Atas kegigihannya menjaga keharmonisan alam, Pemerintah RI memberikan Oday penghargaan Kalpataru 2018 kategori Perintis Lingkungan. Kalpataru adalah penghargaan yang diberikan Kementerian Lingkungan Hidup dan Kehutanan kepada perorangan atau kelompok atas jasanya melestarikan lingkungan hidup di Indonesia. Kalpataru sendiri adalah bahasa Sanskerta yang berarti pohon kehidupan.

 

Kegiatan Oday Kodariyah di kebun. Di sana Oday mengembangkan 900 jenis tanaman obat.
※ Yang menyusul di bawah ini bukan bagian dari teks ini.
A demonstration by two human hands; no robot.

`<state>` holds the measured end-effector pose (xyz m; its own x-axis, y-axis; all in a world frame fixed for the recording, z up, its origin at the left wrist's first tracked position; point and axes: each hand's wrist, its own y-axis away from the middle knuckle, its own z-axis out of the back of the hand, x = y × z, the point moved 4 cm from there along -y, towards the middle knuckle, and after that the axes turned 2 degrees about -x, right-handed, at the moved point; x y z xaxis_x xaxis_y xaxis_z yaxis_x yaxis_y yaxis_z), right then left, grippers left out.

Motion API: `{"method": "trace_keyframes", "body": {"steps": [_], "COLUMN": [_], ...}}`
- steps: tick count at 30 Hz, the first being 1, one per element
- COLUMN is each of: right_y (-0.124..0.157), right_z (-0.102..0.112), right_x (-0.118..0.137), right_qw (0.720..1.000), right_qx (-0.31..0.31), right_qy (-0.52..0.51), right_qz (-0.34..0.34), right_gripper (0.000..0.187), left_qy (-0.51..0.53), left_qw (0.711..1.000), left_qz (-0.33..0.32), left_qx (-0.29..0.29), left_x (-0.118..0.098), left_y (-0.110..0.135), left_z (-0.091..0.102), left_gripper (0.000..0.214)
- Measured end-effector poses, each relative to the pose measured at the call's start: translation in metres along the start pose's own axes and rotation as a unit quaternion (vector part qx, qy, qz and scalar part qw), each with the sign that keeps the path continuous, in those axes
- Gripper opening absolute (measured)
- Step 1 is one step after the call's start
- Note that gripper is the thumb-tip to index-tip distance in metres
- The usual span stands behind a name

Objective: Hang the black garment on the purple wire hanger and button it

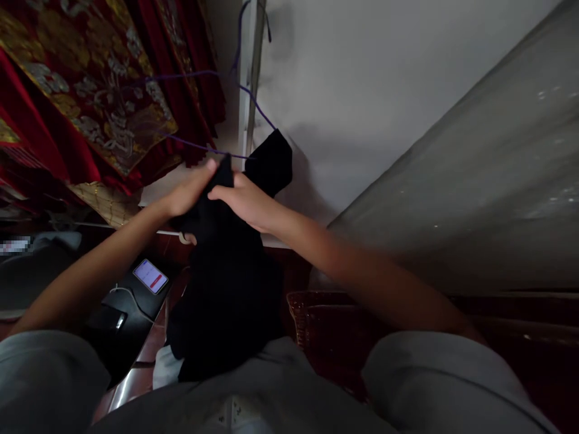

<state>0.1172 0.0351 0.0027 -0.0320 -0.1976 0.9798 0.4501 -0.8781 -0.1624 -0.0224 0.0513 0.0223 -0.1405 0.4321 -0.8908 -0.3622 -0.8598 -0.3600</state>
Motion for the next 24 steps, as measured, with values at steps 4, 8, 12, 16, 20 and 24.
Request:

Foto: Donny Iqbal/Mongabay Indonesia

 

Dapat Pujian

Upaya merawat tanaman obat yang dilakukan Oday juga menuai pujian Rony Megawanto, Direktur Program Yayasan KEHATI. Dia menegaskan, tanamnan obat tradisional memang harus ada yang merawat, supaya bisa dilakukan bioprospecting.

Bioprospecting merupakan upaya pencarian atau eksplorasi sumber-sumber alami untuk molekul kecil, makromolekul, informasi biokimia dan genetik yang dapat dikembangkan menjadi produk bernilai komersial untuk pertanian, akuakultur, bioremediasi, kosmetik, nanoteknologi, atau industri farmasi.

Bioprospecting adalah masa depan kita,” kata Roni.

Roni juga mengatakan, keberhasilan bioprospecting tergantung pada pengetahuan tradisional. Tanpa ilmu ini, akan makan waktu lama, biaya besar, dan probabilitas keberhasilan yang rendah.

“Masyarakat lokal atau adat adalah penjaga keanekaragaman genetik dan pengetahuan tradisional Indonesia,” tutupnya.